Z80-μLM

12 days ago

1 reply

Then I can afford eggs, ram and a studio appartment!

lacoolj

12 days ago

1 reply

Maybe in Ohio

fuzzfactor

12 days ago

No apartment then, maybe just green, eggs, and RAM.

wewewedxfgdf

12 days ago

Maybe the rich can but not all retro computer enthusiasts are rich.

charcircuit

12 days ago

If you can afford to spend a few dollars without sacrificing housing or food, you are being financial irresponsible.

StilesCrisis

12 days ago

thats-the-joke.gif

wickedsight

12 days ago

1 reply

I just removed 128 megs of RAM from an old computer and am considering listing it on eBay to pay off my mortgage.

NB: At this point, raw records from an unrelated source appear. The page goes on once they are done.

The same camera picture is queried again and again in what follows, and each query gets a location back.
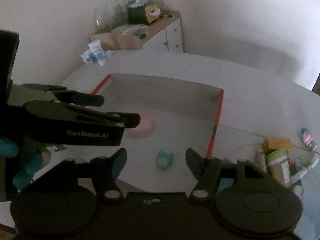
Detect blue patterned table mat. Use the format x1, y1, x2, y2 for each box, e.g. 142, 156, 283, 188
213, 141, 319, 239

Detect crumpled plastic bag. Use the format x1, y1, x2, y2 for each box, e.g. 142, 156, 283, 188
81, 49, 114, 66

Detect red cardboard shoe box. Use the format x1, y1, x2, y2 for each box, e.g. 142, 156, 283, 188
60, 73, 225, 193

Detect white wooden sideboard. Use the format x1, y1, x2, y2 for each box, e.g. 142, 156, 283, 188
141, 10, 183, 53

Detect brown cardboard box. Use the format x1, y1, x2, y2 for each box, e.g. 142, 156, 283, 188
90, 33, 142, 51

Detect white cosmetic tube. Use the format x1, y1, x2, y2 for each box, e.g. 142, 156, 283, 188
88, 40, 105, 66

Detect pink heart-shaped object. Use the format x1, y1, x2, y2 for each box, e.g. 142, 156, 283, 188
127, 117, 156, 139

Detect green tissue box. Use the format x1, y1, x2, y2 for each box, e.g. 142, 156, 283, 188
128, 3, 161, 25

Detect yellow rectangular box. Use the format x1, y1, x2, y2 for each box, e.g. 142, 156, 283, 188
261, 137, 292, 154

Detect pink doll toy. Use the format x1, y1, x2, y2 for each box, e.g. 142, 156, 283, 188
300, 127, 317, 152

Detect white green glue stick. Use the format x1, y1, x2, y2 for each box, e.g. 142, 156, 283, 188
290, 153, 319, 184

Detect white sunglasses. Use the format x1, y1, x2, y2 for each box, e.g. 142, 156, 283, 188
159, 14, 175, 19

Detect teal mouse-shaped toy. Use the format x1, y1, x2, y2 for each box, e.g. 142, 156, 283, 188
156, 149, 174, 169

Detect glass vase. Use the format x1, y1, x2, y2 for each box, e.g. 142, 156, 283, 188
94, 4, 126, 33

https://i.imgur.com/6TRe1NE.png

12 days ago

I wonder what year past 128M ram would pay off mortgage. Maybe 1985

vedmakk

12 days ago

2 replies

If one would train an actual secret (e.g. a passphrase) into such a model, that a user would need to guess by asking the right questions. Could this secret be easily reverse engineered / inferred by having access to models weights - or would it be safe to assume that one could only get to the secret by asking the right questions?

ronsor

12 days ago

> this secret be easily reverse engineered / inferred by having access to models weights

It could with a network this small. More generally this falls under "interpretability."

Kiboneu

12 days ago

I don’t know, but your question reminds me of this paper which seems to address it on a lower level: https://arxiv.org/abs/2204.06974

“Planting Undetectable Backdoors in Machine Learning Models”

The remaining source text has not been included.